- Exercise description
Every line with the string "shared" should be copied from the data.

(Data shown Opens)

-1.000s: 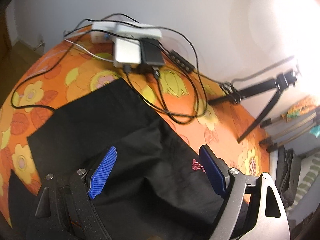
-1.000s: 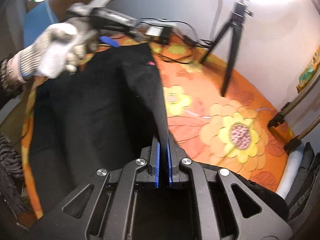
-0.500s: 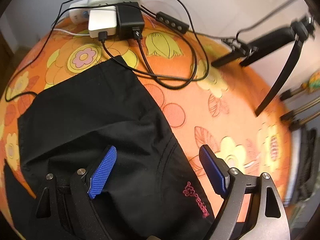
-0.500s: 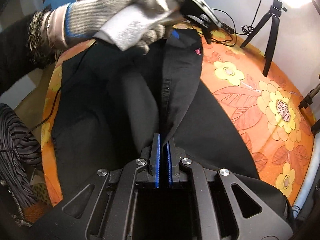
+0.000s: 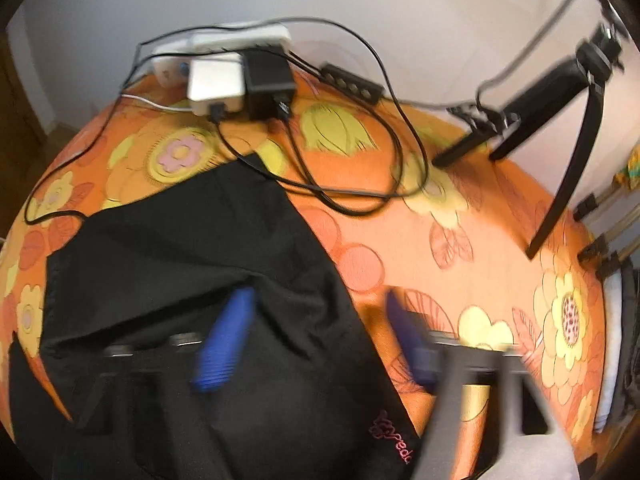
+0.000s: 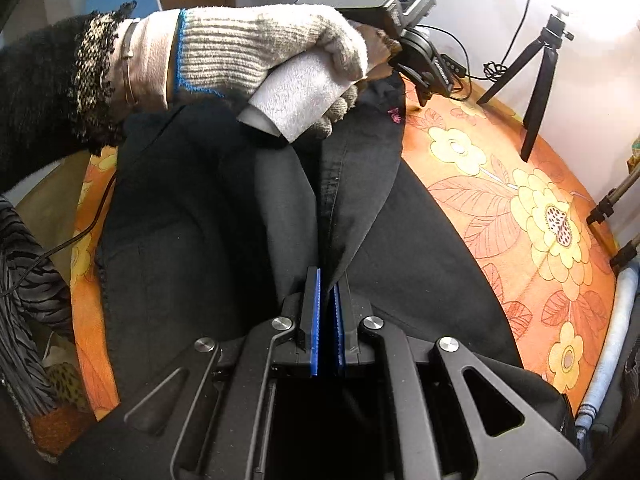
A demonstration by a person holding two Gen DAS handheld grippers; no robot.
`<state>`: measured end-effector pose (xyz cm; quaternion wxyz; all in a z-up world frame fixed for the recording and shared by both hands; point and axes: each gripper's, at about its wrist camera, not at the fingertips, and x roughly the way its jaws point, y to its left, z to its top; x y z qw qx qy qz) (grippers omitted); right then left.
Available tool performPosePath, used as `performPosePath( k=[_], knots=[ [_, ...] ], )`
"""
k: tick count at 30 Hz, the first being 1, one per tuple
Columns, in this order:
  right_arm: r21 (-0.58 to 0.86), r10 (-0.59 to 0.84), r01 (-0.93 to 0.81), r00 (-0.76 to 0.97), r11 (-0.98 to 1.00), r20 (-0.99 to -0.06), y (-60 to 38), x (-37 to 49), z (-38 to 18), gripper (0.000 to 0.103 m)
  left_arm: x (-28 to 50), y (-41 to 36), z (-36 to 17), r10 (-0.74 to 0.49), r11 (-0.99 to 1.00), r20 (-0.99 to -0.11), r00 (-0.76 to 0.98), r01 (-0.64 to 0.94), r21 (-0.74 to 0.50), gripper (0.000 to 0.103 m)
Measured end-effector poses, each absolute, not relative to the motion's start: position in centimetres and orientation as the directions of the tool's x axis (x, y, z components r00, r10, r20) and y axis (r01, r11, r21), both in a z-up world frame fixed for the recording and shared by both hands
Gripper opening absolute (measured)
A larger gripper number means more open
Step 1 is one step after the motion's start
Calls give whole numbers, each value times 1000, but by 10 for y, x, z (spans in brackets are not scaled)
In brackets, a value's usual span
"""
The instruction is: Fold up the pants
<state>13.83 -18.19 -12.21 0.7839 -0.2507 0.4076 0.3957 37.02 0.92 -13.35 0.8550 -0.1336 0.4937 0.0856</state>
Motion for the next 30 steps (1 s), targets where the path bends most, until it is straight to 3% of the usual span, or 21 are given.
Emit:
performPosePath(
  k=[1, 2, 4, 11, 18, 22, 24, 26, 27, 29, 30],
  knots=[
    [-75, 418, -824, 361, 562, -833, -182, 134, -118, 7, 369, 15, -133, -11, 942, -861, 508, -283, -179, 24],
    [-78, 419, -823, 366, 563, -831, -182, 133, -115, 7, 367, 22, -134, -27, 932, -857, 514, -296, -207, 17],
    [-79, 424, -822, 370, 564, -826, -183, 130, -110, 7, 362, 31, -134, -64, 922, -848, 526, -295, -252, 12],
    [-128, 414, -818, 411, 561, -812, -185, 119, -94, 5, 338, 43, -113, -68, 911, -810, 582, -295, -289, 3],
    [-147, 394, -787, 449, 599, -802, -195, 124, -77, 3, 323, 65, -80, -70, 902, -775, 628, -291, -318, 3],
    [-6, 429, -755, 378, 655, -820, -207, 150, -75, 4, 319, 65, -77, -115, 894, -773, 624, -273, -354, 3],
    [86, 454, -719, 337, 689, -825, -211, 170, -78, 19, 322, 60, -82, -159, 884, -778, 607, -264, -387, 3],
    [228, 517, -669, 270, 707, -812, -215, 193, -83, 65, 324, 57, -84, -181, 878, -786, 592, -263, -400, 5],
    [290, 556, -649, 248, 703, -793, -215, 204, -85, 67, 325, 55, -84, -192, 878, -789, 583, -257, -403, 8],
    [350, 591, -630, 217, 693, -777, -206, 212, -91, 67, 330, 50, -86, -210, 877, -803, 557, -255, -406, 31],
    [369, 599, -624, 205, 689, -774, -200, 216, -95, 67, 332, 48, -87, -212, 877, -811, 545, -260, -405, 37]
  ],
)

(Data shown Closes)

- Response
`<state>`: measured end-effector pose (xyz cm; quaternion wxyz; all in a z-up world frame fixed for the recording and shared by both hands; point and axes: each gripper's, at about its wrist camera, not at the fingertips, and x roughly the way its jaws point, y to its left, z to its top; x y z qw qx qy qz) (grippers omitted); right then left.
Measured end-effector poses, each absolute, not relative to the motion's start: position in centimetres and orientation as the directions of the tool's x axis (x, y, z components r00, r10, r20) and y axis (r01, r11, r21), both in a z-up world frame fixed for the recording and shared by both hands

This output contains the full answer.